Савва Морозов | страница 56
Впрочем, это впечатление обманчиво, никакой «смены караула» в голове Морозова не происходило. Скорее, Савва Тимофеевич, примеряясь к жизненным обстоятельствам, жил в разных ритмах — то замедляясь, а то ускоряясь. Регулярная смена этих ритмов и вызывала эффект двоения — волевые качества Морозова определялись тем эмоциональным состоянием, в котором он находился.
Душевное равновесие Саввы Морозова напрямую зависело от того, отвечает ли состояние его дел внутренним запросам купца. Если дела шли в гору, это делало его жизнь наполненной, а ему самому давало мощный стимул для дальнейших действий; в жизни коммерсанта начинался период подъема. Если же дела приходили в упадок или Савва Тимофеевич запутывался в мелких, неважных занятиях — это его мучило, приводило к эмоциональному спаду, отравляло горечью внутренней пустоты. Настроение резко портилось…
А. Я. Желябужский так подметил эмоциональную переменчивость, присущую Савве Морозову: «И смена настроений… неожиданная: то светлел, то мрачнел по непонятным для окружающих причинам». Бешеная энергичность сменялась хандрой, а хандру сменял новый приступ активной деятельности.
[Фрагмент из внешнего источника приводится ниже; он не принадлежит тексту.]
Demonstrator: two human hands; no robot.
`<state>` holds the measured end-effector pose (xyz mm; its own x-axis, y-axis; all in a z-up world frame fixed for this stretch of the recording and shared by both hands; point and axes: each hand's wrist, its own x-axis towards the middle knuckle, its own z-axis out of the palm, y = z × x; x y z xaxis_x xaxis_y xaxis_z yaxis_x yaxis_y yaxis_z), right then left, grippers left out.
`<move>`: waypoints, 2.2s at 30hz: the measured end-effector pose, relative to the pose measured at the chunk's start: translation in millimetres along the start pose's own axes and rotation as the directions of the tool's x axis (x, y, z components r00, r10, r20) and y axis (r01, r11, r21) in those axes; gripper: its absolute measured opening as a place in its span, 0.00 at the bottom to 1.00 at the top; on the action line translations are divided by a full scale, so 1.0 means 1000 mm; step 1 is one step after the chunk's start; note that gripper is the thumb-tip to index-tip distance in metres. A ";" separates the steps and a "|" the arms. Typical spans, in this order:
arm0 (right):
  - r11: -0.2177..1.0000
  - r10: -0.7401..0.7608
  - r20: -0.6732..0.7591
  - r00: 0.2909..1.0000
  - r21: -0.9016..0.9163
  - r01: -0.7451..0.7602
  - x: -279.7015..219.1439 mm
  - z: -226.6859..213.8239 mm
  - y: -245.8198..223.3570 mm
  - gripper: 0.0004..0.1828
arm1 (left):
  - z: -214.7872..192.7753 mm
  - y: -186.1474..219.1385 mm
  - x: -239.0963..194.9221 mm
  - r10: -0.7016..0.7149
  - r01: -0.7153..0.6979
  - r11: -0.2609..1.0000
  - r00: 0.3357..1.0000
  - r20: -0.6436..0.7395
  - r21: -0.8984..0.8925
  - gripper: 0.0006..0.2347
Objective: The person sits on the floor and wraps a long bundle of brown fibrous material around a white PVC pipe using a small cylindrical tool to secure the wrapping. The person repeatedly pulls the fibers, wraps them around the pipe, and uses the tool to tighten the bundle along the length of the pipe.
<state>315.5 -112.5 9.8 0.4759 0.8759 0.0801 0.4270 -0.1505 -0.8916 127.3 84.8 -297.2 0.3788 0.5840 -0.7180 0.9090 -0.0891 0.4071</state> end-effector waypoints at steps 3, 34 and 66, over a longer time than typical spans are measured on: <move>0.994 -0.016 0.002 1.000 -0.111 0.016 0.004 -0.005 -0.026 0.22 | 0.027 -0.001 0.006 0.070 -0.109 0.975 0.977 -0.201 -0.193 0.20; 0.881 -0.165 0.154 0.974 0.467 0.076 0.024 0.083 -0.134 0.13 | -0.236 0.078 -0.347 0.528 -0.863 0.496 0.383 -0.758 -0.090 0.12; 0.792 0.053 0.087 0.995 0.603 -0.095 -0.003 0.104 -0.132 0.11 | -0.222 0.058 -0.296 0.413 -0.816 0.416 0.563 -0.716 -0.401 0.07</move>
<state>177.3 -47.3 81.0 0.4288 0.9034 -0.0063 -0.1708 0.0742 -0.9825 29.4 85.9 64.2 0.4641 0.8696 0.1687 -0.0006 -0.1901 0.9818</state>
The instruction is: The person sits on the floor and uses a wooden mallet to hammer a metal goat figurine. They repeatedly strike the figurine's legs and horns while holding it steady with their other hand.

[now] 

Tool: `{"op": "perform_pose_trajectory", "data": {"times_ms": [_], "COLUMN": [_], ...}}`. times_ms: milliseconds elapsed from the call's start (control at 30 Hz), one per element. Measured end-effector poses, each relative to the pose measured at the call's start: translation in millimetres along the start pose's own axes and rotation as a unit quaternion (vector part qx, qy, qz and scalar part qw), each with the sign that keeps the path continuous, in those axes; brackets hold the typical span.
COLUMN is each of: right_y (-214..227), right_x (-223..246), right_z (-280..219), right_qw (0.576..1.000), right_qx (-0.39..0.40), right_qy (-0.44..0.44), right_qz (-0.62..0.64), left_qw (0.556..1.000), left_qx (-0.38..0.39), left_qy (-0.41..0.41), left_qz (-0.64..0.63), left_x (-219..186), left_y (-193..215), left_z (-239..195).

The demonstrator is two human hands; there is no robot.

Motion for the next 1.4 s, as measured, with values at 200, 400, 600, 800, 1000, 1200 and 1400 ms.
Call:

В периоды подъема, когда Савва Тимофеевич занимался своим делом, когда дело это приносило успех и удовлетворение, он наслаждался собственной силой, радовался жизни во всех ее приятных проявлениях. Это была, если можно так выразиться, светлая, созидательная сторона жизни Саввы Тимофеевича. Но была и другая сторона — темная, разрушительная, опасная и для окружающих и, в гораздо большей мере, для самого Саввы Морозова.
Присущая многим людям, в душе Морозова эта двойственность находила особенно острое выражение. Вся его жизнь проходила в жестокой борьбе двух начал — созидательного и разрушительного. Наружу их борьба прорывалась в виде резких, на первый взгляд ничем не обоснованных перепадов настроения.
Максим Горький так описывает Морозова осенью 1902 года. Московский Художественный театр готовился к началу нового сезона, который открывался в новом здании, выстроенном трудами Саввы Тимофеевича и на его средства. Это был звездный час Морозова: «Глаза его блестели весело, ласково, крепкое тело перекатывалось по сцене легко, непрерывно звучал командующий голос, не теряясь в гулкой суете работы, в хаосе стука топоров, в криках рабочих. Быстрота четких движений этого человека говорила о его энергии, о здоровье». Тот же Горький дает совсем иные описания Морозова — когда тот пресыщался жизнью и впадал в апатию. «Я замечал, что иногда он подчиняется настроению угрюмой неприязни к людям.